Last week the country’s economy was held ransom by the Coal Transportation Forum (CTF) when it orchestrated a ‘truck strike’, in which hundreds of truck drivers participated in a drive-slow in the surrounds of the nation’s capital.
Clearly, the CTF has taken more than a few pages out of the minibus taxi industry’s dossier ‘Dealing with change: Effective ransom tactics for the 21st century’.
Apart from the fact burning coal to generate electricity is outdated, toxic and unsustainable, truckers are lucky to be transporting commodities like coal in the first place. It is an inconvenient truth that using trucks to transport coal raises the price of electricity.
Seemingly not content with moving around 85% of the country’s total freight volumes, the CTF – and the road transport sector in general – should be grateful for the work it had all these years, and which it’ll continue to get for the foreseeable future.
It could all be very different.
For years, we’ve heard about South Africa’s desire to move freight from road to rail, and for just as long, the road transport sector has scoffed, openly, at the thought.
It has revelled in the perceived incompetence of the state-owned operator to make it happen. But it is happening.
Two weeks ago, the country’s largest steel producer, ArcelorMittal South Africa (AMSA), celebrated the opening of its interim distribution centre in Isando, Johannesburg.
The centre will increase Transnet’s market share of outbound steel products transportation from 13% / 400 000 tonnes in 2016/17 to 34% / 1 000 000 tonnes by 2018, in line with AMSA’s growth projections.
It will also facilitate a large-scale shift of freight from road to rail, seen by Transnet as crucial for the success of the country’s integrated transport strategy.
It will mean 42 000 fewer truck journeys annually between AMSA’s production plants in Newcastle and Saldanha and its Isando hub.

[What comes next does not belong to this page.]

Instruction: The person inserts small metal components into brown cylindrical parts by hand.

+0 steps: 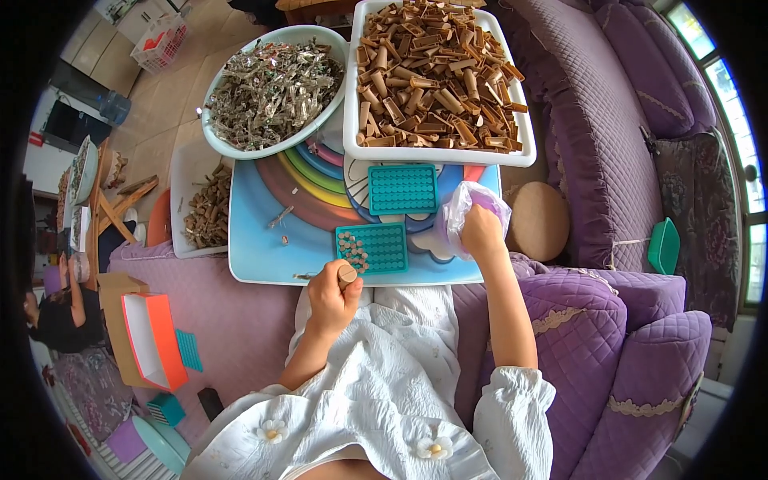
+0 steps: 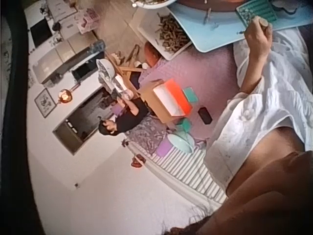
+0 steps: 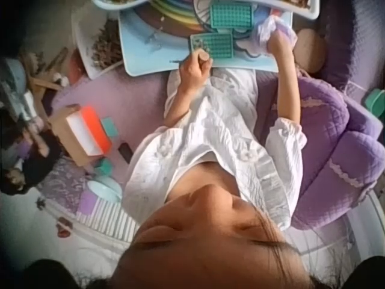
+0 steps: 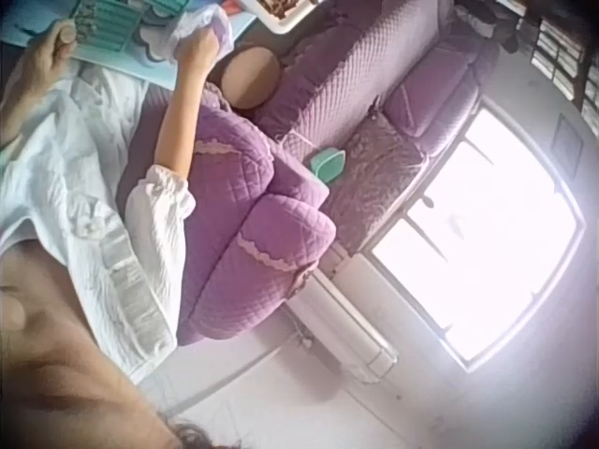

Around 700 000 tonnes of steel will be railed to the facility this financial year alone, creating R100 million plus for TFR, which would otherwise have been spent on road transporters.
In 2016, AMSA paid R700 million to truck owners, with 2.5 million tonnes of steel moved by road.
During the Centre’s launch event, AMSA CEO, Wim de Klerk, explained that, if not for TFR’s shortcomings, around 1.3 million tonnes of total AMSA product would not have been moved by trucks last year.
Of that amount, Iron Ore constituted some 900 000 tonnes, for which AMSA paid an additional R535 million to road transporters. With plans afoot to diversify energy production, and with legislation designed to make road transport less competitive, the road freight sector is staring disruption in the face. It won’t be long before the next truck strike.
South Africa’s catchphrase in 2017 is “transformation”, which shouldn’t be taken to mean Black Economic Empowerment. It is a warning: transform no before your industry gets Ubered.